Strategies to develop listening skills in students
Language learning depends on listening. Listening provides the aural input that serves as the basis for language acquisition and enables learners to interact in spoken communication.
Effective language instructors show students how they can adjust their listening behavior to deal with a variety of situations, types of input, and listening purposes. They help students develop a set of listening strategies and match appropriate strategies to each listening situation.
Listening strategies are techniques or activities that contribute directly to the comprehension and recall of listening input. Listening strategies can be classified by how the listener processes the input.
Top-down strategies are listener based: The listener taps into background knowledge of the topic, the situation or context, the type of text, and the language. This background knowledge activates a set of expectations that help the listener to interpret what is heard and anticipate what will come next. Top-down strategies include,
- listening for the main idea
- drawing inferences
Bottom-up strategies are text-based: The listener relies on the language in the message, that is, the combination of sounds, words, and grammar that creates meaning.

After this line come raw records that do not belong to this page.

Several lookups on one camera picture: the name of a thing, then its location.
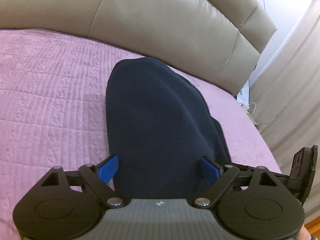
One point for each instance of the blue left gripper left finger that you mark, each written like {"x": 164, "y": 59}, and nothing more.
{"x": 107, "y": 169}

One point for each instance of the beige leather headboard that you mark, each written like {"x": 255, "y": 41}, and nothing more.
{"x": 219, "y": 41}

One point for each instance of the beige curtain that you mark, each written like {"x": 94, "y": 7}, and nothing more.
{"x": 287, "y": 95}

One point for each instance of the navy hoodie with white stripes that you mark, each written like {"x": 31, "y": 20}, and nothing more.
{"x": 159, "y": 126}

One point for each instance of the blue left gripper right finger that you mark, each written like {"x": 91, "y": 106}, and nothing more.
{"x": 211, "y": 170}

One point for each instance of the pink quilted bedspread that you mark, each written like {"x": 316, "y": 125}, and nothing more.
{"x": 53, "y": 90}

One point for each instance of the bedside table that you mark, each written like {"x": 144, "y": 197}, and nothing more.
{"x": 244, "y": 101}

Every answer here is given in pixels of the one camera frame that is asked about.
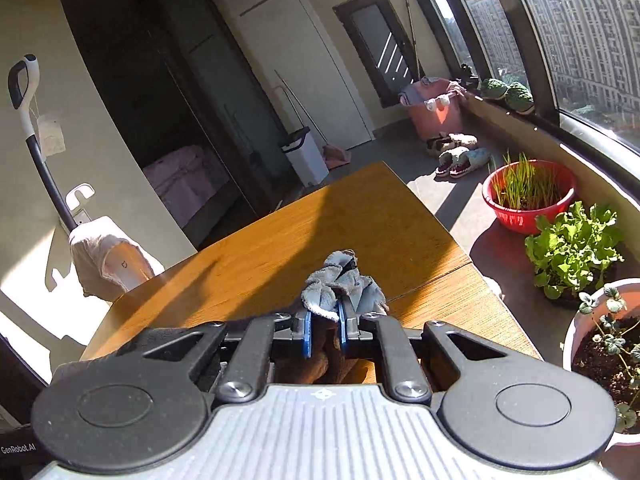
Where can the white pot with seedling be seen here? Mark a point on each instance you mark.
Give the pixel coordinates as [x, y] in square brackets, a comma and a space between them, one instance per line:
[602, 344]

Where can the leafy green potted plant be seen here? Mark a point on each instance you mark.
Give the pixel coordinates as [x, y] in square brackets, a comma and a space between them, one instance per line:
[576, 252]

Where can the red basin with grass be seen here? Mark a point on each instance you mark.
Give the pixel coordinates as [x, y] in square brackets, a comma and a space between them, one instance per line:
[524, 189]

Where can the bed with pink cover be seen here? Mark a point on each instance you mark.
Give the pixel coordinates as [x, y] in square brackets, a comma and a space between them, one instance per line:
[186, 179]

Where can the white trash bin black lid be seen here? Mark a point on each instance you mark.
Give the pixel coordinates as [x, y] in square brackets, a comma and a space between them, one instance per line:
[305, 157]

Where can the pink dustpan with broom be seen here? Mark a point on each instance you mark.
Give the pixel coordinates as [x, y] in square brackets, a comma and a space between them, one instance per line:
[333, 156]

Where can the white paper tag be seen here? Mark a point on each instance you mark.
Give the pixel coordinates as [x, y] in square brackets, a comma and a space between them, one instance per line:
[50, 135]

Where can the green slipper farther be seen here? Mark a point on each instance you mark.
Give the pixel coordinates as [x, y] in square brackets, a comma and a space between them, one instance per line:
[493, 89]

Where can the dark grey knit trousers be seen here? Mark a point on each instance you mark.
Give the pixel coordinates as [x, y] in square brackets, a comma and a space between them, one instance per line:
[337, 283]

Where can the pink plastic bucket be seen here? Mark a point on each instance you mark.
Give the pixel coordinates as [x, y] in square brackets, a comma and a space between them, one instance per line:
[434, 106]

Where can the slippers on floor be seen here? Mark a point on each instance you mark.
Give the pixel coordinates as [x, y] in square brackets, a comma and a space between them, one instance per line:
[457, 154]

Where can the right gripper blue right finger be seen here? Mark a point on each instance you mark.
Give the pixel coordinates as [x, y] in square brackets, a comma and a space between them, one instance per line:
[342, 326]

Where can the cream cloth on cleaner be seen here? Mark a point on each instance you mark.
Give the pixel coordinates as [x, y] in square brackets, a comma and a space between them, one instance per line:
[107, 261]

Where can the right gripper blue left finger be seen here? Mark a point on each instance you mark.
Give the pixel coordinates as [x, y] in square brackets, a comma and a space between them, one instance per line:
[306, 320]

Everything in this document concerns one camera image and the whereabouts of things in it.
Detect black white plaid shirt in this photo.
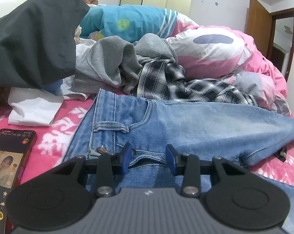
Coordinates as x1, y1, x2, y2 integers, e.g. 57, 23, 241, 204
133, 56, 257, 106

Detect brown wooden door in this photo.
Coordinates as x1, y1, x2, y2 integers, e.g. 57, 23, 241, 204
246, 0, 273, 57

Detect pink white quilt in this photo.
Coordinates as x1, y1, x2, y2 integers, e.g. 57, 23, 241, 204
166, 13, 291, 116

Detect white folded cloth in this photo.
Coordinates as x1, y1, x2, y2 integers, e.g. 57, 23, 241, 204
8, 87, 64, 127

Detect grey hoodie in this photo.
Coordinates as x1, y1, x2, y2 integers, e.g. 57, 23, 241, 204
71, 33, 177, 95

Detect black jacket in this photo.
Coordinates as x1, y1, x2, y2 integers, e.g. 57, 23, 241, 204
0, 0, 89, 89

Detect smartphone with red case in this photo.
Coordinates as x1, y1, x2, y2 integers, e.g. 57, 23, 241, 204
0, 128, 37, 189

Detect blue denim jeans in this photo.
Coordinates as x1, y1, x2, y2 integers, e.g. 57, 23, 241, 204
65, 90, 294, 188

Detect blue patterned pillow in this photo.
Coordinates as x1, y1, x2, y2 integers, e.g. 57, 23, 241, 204
80, 5, 178, 43

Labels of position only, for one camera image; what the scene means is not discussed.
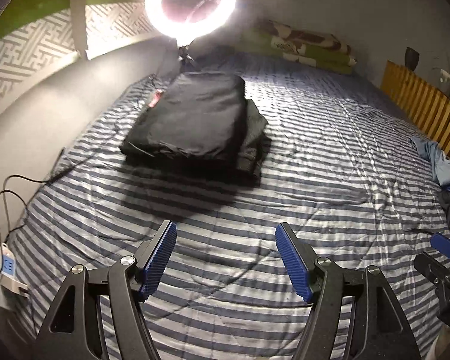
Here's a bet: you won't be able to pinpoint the yellow wooden slat headboard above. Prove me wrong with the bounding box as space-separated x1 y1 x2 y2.
380 61 450 157

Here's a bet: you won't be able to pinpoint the black power cable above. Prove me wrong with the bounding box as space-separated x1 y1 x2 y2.
0 74 163 278

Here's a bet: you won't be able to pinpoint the white blue power strip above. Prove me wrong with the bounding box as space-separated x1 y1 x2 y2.
0 243 29 311

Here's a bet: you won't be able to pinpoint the grey folded trousers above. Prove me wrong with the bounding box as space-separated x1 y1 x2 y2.
235 99 268 186

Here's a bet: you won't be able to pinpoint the green patterned folded blanket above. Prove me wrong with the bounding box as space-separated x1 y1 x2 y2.
237 20 358 75

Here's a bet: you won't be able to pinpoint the white potted plant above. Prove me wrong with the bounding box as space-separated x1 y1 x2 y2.
433 55 450 98

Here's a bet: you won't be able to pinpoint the blue striped quilt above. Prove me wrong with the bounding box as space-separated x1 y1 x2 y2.
9 55 447 359

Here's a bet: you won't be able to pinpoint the black ring light tripod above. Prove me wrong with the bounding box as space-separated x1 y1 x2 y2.
177 45 197 72

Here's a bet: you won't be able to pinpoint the dark vase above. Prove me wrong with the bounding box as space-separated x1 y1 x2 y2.
404 47 419 72

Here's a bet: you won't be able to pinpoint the light blue clothes pile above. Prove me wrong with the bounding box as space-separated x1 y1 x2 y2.
410 136 450 187

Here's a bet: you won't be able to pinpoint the black garment with red loops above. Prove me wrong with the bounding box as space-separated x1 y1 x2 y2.
120 72 247 161

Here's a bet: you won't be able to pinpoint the white ring light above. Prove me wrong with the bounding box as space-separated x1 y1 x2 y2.
145 0 236 47

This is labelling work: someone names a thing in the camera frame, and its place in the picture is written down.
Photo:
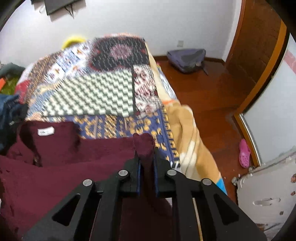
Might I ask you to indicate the brown wooden door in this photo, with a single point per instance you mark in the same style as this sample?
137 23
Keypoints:
259 41

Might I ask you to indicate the dark blue backpack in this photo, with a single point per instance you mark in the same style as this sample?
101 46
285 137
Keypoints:
188 60

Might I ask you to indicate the white storage box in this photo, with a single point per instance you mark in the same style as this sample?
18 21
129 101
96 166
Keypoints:
267 193

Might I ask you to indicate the yellow round object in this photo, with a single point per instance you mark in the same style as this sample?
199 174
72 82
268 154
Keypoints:
72 40

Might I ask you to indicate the wall mounted black monitor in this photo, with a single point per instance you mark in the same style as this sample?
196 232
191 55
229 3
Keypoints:
52 6

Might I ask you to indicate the folded black garment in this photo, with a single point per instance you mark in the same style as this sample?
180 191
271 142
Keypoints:
17 114

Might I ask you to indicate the tan fleece blanket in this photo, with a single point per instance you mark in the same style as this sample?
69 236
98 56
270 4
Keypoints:
195 160

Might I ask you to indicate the white wall socket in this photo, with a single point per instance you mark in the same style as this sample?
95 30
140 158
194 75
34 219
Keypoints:
180 44

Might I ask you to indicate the maroon button shirt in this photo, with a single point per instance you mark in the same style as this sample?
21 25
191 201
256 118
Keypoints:
49 160

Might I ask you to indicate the dark teal cushion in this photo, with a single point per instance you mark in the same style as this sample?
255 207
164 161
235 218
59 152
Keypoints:
11 69

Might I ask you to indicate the patchwork patterned quilt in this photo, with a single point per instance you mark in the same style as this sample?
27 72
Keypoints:
111 87

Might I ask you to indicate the pink croc shoe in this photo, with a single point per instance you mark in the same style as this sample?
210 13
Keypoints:
244 154

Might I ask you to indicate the folded blue sweater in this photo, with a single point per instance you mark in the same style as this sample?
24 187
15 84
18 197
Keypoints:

Bottom-up strategies include
- listening for specific details
- recognizing cognates
- recognizing word-order patterns
Strategic listeners also use metacognitive strategies to plan, monitor, and evaluate their listening.
- They plan by deciding which listening strategies will serve best in a particular situation.
- They monitor their comprehension and the effectiveness of the selected strategies.
- They evaluate by determining whether they have achieved their listening comprehension goals and whether the combination of listening strategies.